Directions » What follows is a listing. Write it all out exactly.

═══ Available data ═══

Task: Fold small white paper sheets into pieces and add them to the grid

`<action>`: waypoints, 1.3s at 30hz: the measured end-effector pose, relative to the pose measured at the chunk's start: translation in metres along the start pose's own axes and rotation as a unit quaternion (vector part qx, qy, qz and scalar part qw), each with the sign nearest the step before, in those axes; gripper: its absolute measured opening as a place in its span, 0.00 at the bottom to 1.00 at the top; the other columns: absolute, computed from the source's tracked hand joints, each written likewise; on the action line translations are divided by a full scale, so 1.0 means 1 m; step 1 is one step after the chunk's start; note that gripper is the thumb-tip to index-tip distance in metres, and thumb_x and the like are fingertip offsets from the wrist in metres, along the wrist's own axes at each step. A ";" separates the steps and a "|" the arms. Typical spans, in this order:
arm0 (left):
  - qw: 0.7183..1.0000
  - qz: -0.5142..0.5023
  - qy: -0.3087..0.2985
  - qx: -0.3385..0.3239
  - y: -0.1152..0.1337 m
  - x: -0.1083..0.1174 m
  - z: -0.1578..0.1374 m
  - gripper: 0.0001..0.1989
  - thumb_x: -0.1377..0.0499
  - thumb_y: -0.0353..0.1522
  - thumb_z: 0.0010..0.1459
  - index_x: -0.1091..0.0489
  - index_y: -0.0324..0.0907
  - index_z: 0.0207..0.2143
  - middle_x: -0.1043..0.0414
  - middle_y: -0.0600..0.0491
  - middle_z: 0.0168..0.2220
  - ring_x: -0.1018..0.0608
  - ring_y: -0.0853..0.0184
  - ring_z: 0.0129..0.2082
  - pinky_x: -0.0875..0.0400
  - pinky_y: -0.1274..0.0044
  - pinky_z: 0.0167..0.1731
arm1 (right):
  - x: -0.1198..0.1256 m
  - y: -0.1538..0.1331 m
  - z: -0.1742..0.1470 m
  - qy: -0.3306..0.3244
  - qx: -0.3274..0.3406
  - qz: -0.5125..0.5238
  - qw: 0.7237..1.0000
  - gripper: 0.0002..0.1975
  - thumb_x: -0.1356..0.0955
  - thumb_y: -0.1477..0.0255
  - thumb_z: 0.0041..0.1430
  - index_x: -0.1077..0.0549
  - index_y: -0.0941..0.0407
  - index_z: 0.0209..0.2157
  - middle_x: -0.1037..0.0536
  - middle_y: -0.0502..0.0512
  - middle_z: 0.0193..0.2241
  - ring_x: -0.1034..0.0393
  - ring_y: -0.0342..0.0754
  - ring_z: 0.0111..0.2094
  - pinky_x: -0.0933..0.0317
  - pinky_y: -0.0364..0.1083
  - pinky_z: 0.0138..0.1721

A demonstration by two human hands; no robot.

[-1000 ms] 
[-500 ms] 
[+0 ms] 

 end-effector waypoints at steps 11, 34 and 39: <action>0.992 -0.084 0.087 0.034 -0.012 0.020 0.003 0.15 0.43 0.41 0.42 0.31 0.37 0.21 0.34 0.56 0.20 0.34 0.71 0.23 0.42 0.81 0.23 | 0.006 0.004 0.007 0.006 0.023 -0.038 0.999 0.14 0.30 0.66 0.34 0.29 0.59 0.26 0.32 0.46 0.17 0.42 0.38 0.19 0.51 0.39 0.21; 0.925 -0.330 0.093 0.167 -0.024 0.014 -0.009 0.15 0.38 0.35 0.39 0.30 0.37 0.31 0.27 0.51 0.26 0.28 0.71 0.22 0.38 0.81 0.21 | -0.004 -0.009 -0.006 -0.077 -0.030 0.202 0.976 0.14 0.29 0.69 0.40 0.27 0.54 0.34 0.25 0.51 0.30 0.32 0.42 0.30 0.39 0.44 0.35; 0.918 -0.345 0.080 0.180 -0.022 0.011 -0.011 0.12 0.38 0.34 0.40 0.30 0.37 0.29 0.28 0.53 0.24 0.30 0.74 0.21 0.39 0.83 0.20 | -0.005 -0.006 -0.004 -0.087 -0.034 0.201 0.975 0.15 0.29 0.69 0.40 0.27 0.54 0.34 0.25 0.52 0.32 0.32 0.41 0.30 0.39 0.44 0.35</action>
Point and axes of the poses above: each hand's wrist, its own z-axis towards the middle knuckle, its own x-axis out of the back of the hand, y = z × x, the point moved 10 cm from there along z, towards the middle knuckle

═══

Solution below »
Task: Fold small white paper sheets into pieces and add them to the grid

`<action>`: waypoints, 1.3s at 30hz: the measured end-effector pose, relative to the pose measured at the chunk's start: translation in metres along the start pose's own axes and rotation as a unit quaternion (vector part qx, qy, qz and scalar part qw), each with the sign nearest the step before, in those axes; gripper: its absolute measured opening as a place in its span, 0.00 at the bottom to 1.00 at the top; the other columns: absolute, computed from the source's tracked hand joints, each written likewise; on the action line translations are divided by a full scale, so 1.0 means 1 m; step 1 is one step after the chunk's start; note that gripper is the thumb-tip to index-tip distance in metres, and thumb_x and the like are fingertip offsets from the wrist in metres, along the wrist's own axes at each step. A ";" separates the steps and a "|" the arms. Typical spans, in this order:
arm0 (left):
  - qw: 0.7183..1.0000
  - qz: -0.5142..0.5023
  - qy: -0.3087..0.2985
  - qx: -0.3385..0.3239
  - y: -0.1152..0.1337 m
  - x: -0.1083..0.1174 m
  - z: -0.1578..0.1374 m
  - gripper: 0.0001..0.1989
  - thumb_x: -0.1377..0.0499
  - thumb_y: -0.0353..0.1522
  - thumb_z: 0.0010..0.1459
  - index_x: -0.1091..0.0489
  - index_y: -0.0324..0.0907
  - index_z: 0.0207..0.2143
  - middle_x: -0.1043..0.0414
  - middle_y: -0.0600..0.0491
  - middle_z: 0.0168..0.2220
  - ring_x: -0.1018..0.0608
  - ring_y: -0.0853..0.0184
  - ring_z: 0.0129..0.2082
  - pinky_x: -0.0875..0.0400
  - pinky_y: -0.1274..0.0044
  - pinky_z: 0.0167..0.1731
arm1 (right):
  - x: -0.1198..0.1256 m
  - y: -0.1538..0.1331 m
  - z: -0.1742..0.1470 m
  - qy: -0.3306..0.3244
  - qx: -0.3274..0.3406
  - qz: -0.5125..0.5238
  - qw: 0.7237..1.0000
  - gripper: 0.0002..0.1975
  - thumb_x: -0.1356..0.0955
  - thumb_y: -0.1477..0.0255
  - thumb_z: 0.0041..0.1430
  - index_x: -0.1077..0.0549
  - index_y: -0.0941..0.0407
  - index_z: 0.0209..0.2157
  - middle_x: -0.1037..0.0536
  - middle_y: -0.0502..0.0512
  - middle_z: 0.0193..0.2241
  - ring_x: -0.1034..0.0393
  - ring_y: -0.0342..0.0754
  - ring_z: 0.0111..0.2094
  - pinky_x: -0.0933..0.0317
  - pinky_y: -0.0364..0.1083
  - pinky_z: 0.0138..0.1721

A demonstration by two human hands; no robot.

[-1000 ms] 
[-500 ms] 
[+0 ms] 

 end-effector waypoints at steps 11, 34 and 39: <action>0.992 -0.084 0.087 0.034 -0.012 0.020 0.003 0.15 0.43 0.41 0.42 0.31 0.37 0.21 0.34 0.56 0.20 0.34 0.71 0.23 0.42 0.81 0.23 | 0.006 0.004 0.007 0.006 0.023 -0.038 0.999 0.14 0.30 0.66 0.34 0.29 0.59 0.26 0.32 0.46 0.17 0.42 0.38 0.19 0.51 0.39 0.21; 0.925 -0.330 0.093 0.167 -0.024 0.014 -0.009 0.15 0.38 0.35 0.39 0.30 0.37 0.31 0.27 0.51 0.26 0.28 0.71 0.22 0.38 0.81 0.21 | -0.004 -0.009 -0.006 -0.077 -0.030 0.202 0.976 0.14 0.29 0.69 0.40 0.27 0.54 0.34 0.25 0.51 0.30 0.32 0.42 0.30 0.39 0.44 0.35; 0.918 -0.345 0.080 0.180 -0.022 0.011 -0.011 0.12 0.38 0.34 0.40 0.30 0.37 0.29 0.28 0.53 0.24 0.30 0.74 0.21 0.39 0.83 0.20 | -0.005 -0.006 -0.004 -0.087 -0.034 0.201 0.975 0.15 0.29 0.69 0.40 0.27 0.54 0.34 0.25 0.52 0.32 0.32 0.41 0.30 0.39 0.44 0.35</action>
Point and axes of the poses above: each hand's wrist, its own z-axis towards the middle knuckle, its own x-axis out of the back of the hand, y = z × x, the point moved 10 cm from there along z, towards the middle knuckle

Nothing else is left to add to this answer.